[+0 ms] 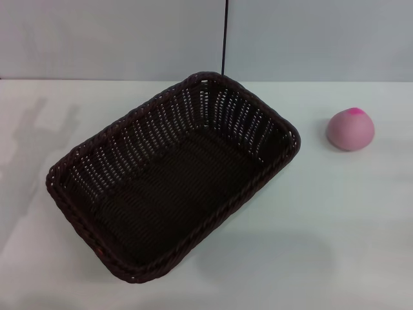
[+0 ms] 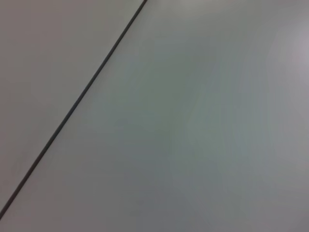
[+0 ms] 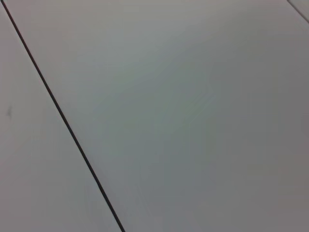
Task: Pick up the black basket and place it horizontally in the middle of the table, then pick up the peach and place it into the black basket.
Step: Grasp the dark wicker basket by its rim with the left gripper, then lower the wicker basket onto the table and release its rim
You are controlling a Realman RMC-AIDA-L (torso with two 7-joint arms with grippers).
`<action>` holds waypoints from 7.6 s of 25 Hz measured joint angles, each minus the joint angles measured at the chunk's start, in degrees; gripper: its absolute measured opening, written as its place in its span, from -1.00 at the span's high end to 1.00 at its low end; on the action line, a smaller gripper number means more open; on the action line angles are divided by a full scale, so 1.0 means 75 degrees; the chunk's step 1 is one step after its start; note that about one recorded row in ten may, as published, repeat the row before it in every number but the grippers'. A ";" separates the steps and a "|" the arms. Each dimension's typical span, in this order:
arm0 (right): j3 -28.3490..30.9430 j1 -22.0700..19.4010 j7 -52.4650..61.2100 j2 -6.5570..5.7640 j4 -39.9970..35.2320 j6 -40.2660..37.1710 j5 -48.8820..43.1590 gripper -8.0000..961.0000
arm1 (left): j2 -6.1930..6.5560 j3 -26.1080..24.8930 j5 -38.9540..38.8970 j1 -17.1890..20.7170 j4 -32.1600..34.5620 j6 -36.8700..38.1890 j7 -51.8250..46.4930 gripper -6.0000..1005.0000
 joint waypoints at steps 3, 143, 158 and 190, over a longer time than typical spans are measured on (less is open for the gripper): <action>0.0007 0.0098 0.0000 -0.0011 -0.0024 0.0026 0.0000 -0.15 | 0.0010 -0.0036 0.0001 -0.0019 -0.0017 -0.0031 -0.0064 -0.66; -0.1262 -0.0569 0.2613 -0.0023 -0.0750 0.2419 -0.0491 -0.16 | 0.0065 0.4205 1.3543 -0.3365 0.8342 -0.1184 -1.1327 0.50; -0.1248 -0.0583 0.2649 -0.0024 -0.0625 0.2420 -0.0491 -0.16 | 0.0127 0.3337 1.1323 -0.3024 0.9640 -0.0048 -0.9869 0.57; -0.1280 -0.0787 0.2684 -0.0023 -0.0422 0.2391 -0.0492 -0.16 | 0.0079 0.3223 1.0125 -0.3944 0.8134 0.0019 -0.7782 0.59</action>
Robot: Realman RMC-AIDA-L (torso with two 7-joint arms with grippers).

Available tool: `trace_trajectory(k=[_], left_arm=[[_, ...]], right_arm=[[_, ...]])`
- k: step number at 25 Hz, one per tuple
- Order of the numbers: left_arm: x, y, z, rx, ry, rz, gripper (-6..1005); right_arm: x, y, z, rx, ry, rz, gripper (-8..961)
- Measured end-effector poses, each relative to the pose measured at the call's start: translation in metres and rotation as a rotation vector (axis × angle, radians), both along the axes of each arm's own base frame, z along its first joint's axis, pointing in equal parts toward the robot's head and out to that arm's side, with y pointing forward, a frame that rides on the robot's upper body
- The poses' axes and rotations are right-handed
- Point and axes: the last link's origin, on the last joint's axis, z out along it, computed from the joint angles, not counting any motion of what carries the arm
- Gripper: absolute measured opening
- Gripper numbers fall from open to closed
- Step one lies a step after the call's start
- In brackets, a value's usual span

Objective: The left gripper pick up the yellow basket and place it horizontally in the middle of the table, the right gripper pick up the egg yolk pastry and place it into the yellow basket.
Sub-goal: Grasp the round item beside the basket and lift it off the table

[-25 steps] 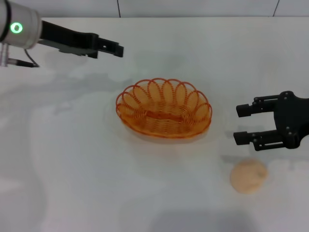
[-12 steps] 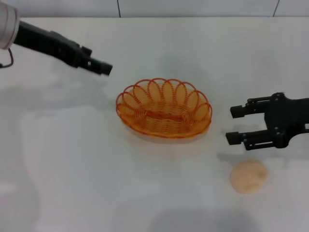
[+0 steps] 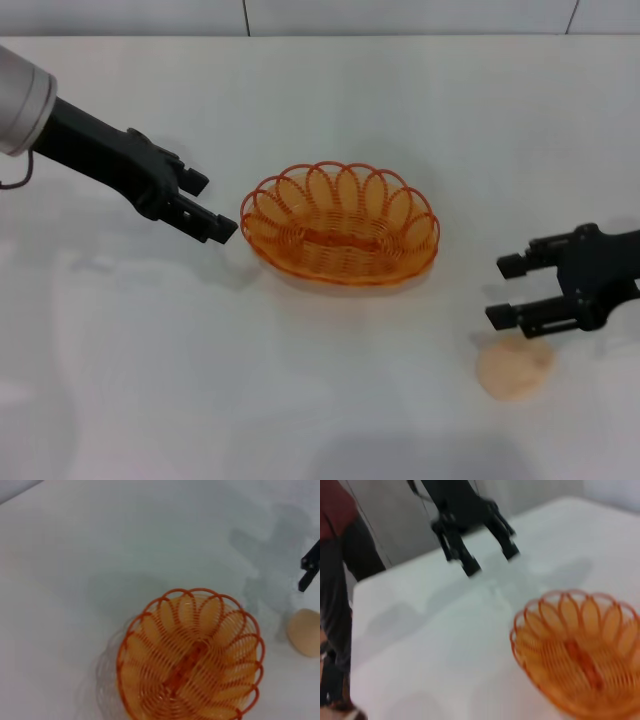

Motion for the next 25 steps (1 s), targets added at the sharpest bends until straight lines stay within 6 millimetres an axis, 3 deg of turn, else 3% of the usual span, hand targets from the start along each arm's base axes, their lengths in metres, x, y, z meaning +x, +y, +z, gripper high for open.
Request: trace_trajectory(k=[14, 25], left_arm=[[0.008, -0.001, -0.01, 0.002, -0.037, -0.02, 874], [0.006, 0.001, -0.027, 0.016, -0.049, -0.061, 875]], right_arm=[[0.017, -0.015, 0.0, -0.08, -0.123, -0.061, 644], [0.022, -0.01, -0.01, -0.064, -0.135, -0.062, 641]])
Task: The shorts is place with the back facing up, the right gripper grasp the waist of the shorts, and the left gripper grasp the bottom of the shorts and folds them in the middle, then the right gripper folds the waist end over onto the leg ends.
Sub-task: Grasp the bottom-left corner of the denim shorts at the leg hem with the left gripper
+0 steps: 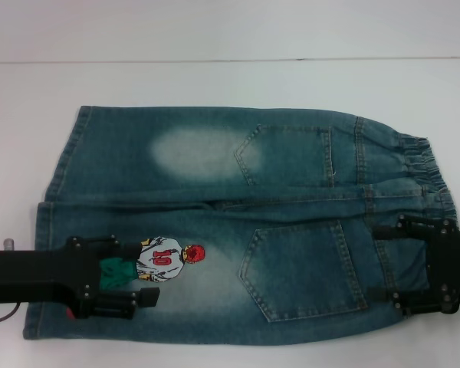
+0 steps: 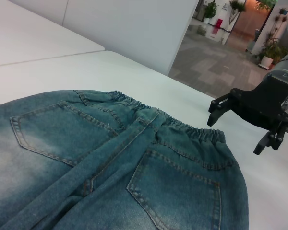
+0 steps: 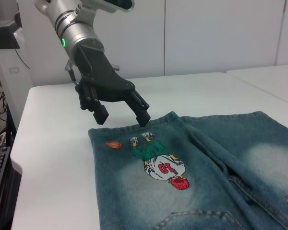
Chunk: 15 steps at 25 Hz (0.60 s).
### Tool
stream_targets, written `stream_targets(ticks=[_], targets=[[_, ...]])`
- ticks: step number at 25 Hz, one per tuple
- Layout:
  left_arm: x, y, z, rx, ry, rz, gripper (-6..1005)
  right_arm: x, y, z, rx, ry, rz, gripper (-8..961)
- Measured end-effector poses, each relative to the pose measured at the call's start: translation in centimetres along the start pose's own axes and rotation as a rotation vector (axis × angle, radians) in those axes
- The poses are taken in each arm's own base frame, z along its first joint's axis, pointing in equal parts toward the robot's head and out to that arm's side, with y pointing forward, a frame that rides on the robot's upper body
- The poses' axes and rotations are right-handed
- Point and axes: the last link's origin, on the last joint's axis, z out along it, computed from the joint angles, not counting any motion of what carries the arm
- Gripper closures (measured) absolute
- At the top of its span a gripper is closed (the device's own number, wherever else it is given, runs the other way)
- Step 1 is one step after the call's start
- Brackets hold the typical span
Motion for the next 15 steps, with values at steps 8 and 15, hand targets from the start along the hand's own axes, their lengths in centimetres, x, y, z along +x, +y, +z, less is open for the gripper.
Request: stream_targets(ticks=[8,15], targets=[[-0.02,-0.02,-0.02,0.002,0.000,0.004,91,-0.07,0.02,0.23,-0.003,-0.002,0.004,37],[-0.18,0.00,-0.03,0.006,0.000,0.000,91,0.01,0.16,0.26,0.000,-0.007,0.004,37]])
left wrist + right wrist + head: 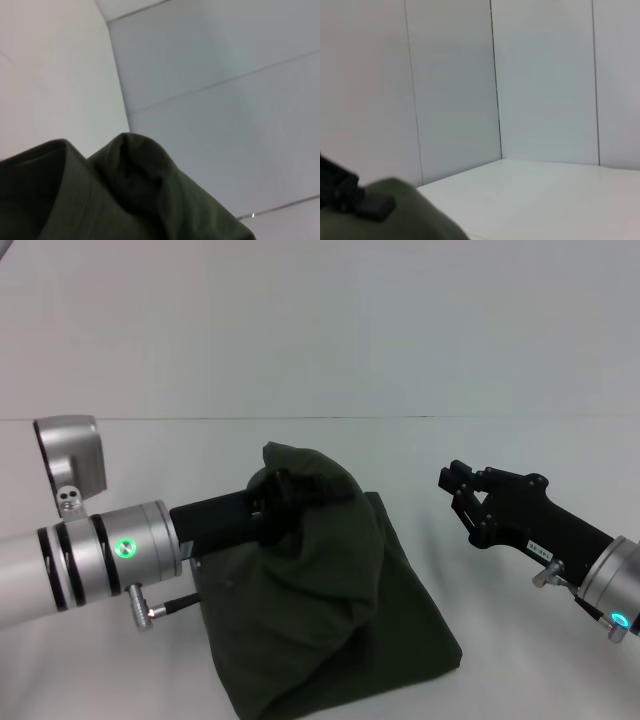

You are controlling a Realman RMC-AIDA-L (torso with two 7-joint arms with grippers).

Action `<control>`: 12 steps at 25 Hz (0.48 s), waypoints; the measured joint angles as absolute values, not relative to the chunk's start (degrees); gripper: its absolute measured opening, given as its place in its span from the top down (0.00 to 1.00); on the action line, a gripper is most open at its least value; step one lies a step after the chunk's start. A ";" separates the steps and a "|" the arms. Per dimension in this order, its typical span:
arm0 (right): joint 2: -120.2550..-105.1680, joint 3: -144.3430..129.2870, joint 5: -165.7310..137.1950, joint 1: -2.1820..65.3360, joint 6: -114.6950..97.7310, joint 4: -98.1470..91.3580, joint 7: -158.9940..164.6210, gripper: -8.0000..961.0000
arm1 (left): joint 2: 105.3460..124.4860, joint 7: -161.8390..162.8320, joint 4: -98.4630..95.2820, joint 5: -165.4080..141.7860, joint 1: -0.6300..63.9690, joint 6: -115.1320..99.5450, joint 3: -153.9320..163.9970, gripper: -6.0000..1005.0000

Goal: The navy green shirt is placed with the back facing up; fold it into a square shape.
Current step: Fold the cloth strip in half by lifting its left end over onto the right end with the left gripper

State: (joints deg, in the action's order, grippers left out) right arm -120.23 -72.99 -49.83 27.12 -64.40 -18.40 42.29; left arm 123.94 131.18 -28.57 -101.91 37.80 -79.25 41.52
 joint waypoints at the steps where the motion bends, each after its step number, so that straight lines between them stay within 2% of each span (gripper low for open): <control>1: -120.23 -72.76 -49.83 27.10 -64.54 -18.39 42.28 0.90 | 123.96 130.74 -28.00 -101.86 38.01 -78.98 41.92 0.89; 4: -120.23 -71.97 -49.83 27.02 -65.17 -18.13 42.27 0.87 | 123.99 129.26 -26.81 -101.70 38.52 -78.51 41.96 0.89; 7: -120.23 -71.17 -49.83 27.00 -65.60 -17.75 42.27 0.77 | 124.07 127.41 -26.09 -101.60 38.95 -78.22 42.16 0.89; 12: -120.23 -70.56 -49.83 26.98 -65.95 -17.66 42.27 0.77 | 124.30 124.17 -25.05 -100.57 39.30 -78.08 42.19 0.87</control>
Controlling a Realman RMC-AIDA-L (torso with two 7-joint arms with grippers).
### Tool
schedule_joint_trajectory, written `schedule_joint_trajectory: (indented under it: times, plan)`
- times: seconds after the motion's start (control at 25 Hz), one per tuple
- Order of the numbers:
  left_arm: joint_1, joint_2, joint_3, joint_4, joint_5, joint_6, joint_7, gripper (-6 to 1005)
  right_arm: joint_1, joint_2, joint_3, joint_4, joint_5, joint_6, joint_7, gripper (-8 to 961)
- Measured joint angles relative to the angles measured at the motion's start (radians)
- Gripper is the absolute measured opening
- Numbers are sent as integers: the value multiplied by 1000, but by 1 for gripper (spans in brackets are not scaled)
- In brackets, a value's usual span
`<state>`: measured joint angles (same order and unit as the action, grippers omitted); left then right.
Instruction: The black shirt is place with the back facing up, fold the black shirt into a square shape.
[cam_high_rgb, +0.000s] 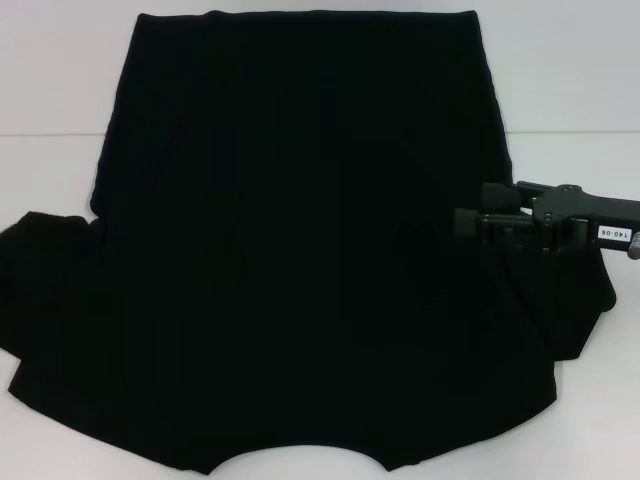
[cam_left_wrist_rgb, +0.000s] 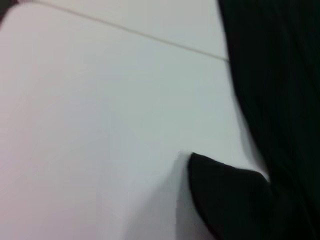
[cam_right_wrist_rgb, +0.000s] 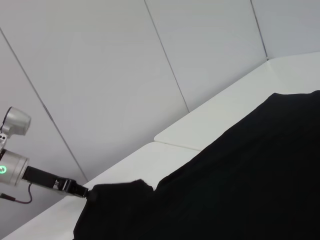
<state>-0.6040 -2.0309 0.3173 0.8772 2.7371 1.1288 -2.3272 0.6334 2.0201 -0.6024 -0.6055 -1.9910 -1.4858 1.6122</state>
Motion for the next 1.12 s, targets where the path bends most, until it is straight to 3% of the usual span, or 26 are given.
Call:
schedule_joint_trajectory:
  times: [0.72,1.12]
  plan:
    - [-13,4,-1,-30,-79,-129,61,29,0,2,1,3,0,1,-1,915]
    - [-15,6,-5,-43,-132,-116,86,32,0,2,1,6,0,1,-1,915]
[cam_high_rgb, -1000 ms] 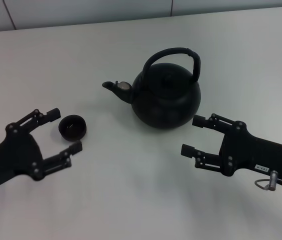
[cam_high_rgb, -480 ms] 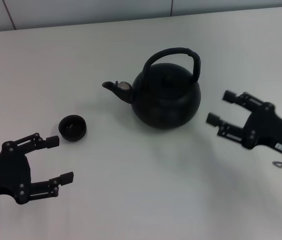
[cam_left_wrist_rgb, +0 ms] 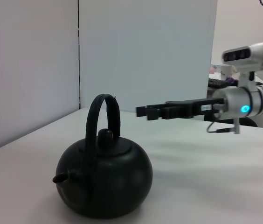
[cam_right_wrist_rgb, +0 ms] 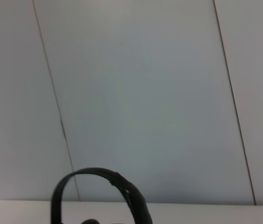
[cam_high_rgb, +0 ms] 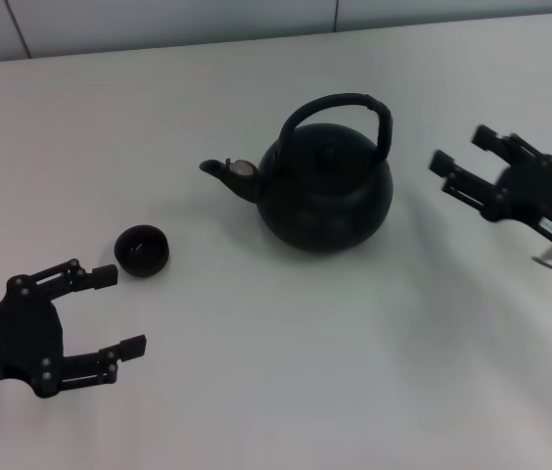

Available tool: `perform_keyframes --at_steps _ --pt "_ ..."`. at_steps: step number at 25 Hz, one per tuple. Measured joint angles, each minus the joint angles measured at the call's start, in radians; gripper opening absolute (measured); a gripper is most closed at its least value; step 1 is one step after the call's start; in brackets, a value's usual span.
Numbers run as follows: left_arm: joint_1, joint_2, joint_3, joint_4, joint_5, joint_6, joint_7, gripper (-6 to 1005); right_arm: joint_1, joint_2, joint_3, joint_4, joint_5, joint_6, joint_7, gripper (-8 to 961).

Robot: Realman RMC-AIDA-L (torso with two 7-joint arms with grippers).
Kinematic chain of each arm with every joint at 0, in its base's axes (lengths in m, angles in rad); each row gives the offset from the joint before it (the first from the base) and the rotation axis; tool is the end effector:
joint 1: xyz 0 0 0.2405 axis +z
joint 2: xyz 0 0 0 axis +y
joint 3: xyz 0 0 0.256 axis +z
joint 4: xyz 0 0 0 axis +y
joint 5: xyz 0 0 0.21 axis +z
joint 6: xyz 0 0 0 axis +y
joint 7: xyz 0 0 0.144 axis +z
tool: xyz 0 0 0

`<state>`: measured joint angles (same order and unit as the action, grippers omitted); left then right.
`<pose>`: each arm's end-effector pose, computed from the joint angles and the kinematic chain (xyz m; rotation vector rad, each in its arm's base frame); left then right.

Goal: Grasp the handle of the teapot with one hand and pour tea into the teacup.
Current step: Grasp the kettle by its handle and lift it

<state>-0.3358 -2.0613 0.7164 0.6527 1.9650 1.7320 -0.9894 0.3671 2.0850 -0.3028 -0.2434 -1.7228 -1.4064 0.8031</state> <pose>-0.3019 0.2590 0.0050 -2.7769 -0.2623 -0.7270 0.3409 0.2860 -0.0065 -2.0330 0.6786 0.8796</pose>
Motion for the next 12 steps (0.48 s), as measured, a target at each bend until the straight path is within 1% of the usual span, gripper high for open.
perform_keyframes --at_steps 1,2,3,4,6,12 --pt "0.000 0.000 0.000 0.000 0.000 -0.001 0.001 840 0.033 0.000 -0.002 0.019 0.002 0.035 -0.001 783" --pt "0.000 0.000 0.000 0.000 0.000 -0.001 0.001 840 0.033 0.000 -0.002 0.019 0.002 0.035 -0.001 783" --pt "0.000 0.000 0.001 0.001 0.000 -0.002 0.001 840 0.062 -0.002 -0.007 0.038 0.002 0.052 -0.002 783" --pt "0.000 0.000 0.001 0.001 0.000 -0.002 0.001 840 0.062 -0.002 -0.007 0.038 0.002 0.052 -0.002 783" --pt "0.001 0.000 -0.002 0.001 0.000 -0.003 0.002 840 0.092 -0.001 -0.011 0.051 -0.003 0.070 -0.002 783" --pt "0.002 0.000 -0.007 -0.006 0.000 -0.017 0.002 840 0.125 0.000 -0.011 0.062 0.000 0.109 -0.003 784"
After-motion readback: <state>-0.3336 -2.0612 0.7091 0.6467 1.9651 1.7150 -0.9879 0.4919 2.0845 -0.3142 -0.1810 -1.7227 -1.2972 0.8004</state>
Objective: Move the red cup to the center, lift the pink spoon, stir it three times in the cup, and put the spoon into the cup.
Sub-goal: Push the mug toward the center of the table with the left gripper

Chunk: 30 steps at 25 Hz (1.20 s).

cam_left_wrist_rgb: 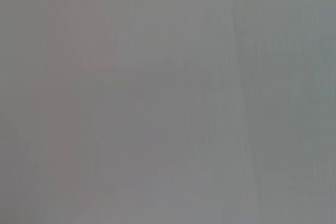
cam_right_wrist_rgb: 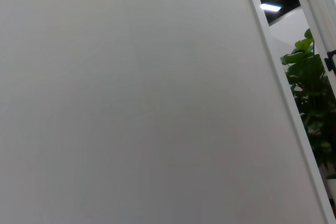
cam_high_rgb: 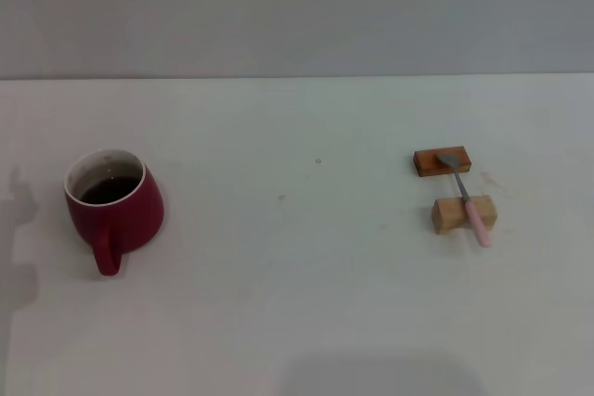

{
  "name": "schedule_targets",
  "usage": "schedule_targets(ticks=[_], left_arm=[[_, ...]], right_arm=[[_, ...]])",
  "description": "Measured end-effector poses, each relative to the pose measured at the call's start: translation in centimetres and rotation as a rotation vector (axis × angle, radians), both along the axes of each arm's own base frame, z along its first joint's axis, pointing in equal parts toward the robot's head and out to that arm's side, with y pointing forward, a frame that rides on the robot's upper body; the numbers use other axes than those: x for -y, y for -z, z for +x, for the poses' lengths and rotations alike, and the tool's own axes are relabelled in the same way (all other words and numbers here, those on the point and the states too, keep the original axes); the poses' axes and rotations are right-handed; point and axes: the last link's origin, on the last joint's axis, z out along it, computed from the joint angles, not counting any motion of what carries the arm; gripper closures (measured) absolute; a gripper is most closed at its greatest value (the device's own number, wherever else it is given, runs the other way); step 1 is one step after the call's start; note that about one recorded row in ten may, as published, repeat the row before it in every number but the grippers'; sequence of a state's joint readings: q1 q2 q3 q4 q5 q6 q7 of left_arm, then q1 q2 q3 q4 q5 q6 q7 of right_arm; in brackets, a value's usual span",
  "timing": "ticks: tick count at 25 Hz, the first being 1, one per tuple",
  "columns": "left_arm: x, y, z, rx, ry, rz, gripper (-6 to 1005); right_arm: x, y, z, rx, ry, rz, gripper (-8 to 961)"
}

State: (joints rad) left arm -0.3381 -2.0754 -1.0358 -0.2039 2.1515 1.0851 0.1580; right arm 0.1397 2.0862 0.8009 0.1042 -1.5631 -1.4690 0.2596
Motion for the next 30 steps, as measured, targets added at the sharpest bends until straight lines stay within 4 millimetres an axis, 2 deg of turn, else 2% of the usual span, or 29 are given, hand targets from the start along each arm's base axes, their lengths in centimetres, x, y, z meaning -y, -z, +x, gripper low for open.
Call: schedule_targets(ticks=[7, 13, 17, 30], left_arm=[[-0.2, 0.1, 0.1, -0.004, 0.002, -0.013, 787], [-0.3, 0.9, 0.3, -0.153, -0.010, -0.084, 915], [-0.5, 1.6, 0.7, -0.185, 0.012, -0.129, 1001], [-1.2, 3.4, 1.7, -0.292, 0.069, -0.263, 1001]], right_arm=[[0.1, 0.0, 0.0, 0.000, 0.001, 0.001, 210], [0.1, 0.0, 0.0, -0.001, -0.003, 0.002, 210], [0.0, 0.1, -0.1, 0.000, -0.008, -0.003, 210], [0.0, 0.1, -0.2, 0.000, -0.014, -0.001, 210]])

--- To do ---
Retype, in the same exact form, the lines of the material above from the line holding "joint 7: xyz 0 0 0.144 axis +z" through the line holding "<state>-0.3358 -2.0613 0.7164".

--- Completed task ---
joint 7: xyz 0 0 0.144 axis +z
tool: xyz 0 0 0

`<state>`: measured joint angles (same order and unit as the action, grippers omitted); left then right.
`<pose>`: each arm's end-effector pose, computed from the joint angles and the kinematic chain (xyz m; rotation vector rad, each in its arm's base frame); left then right.

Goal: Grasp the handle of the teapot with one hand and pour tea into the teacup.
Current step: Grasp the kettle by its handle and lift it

<state>-0.3358 -2.0613 0.7164 0.6527 1.9650 1.7320 -0.9894 0.3671 2.0850 -0.3028 -0.2434 -1.7228 -1.4064 0.8031</state> <pose>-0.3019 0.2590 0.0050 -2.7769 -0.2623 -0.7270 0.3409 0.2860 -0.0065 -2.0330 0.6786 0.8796</pose>

The requested output has been fully supplied.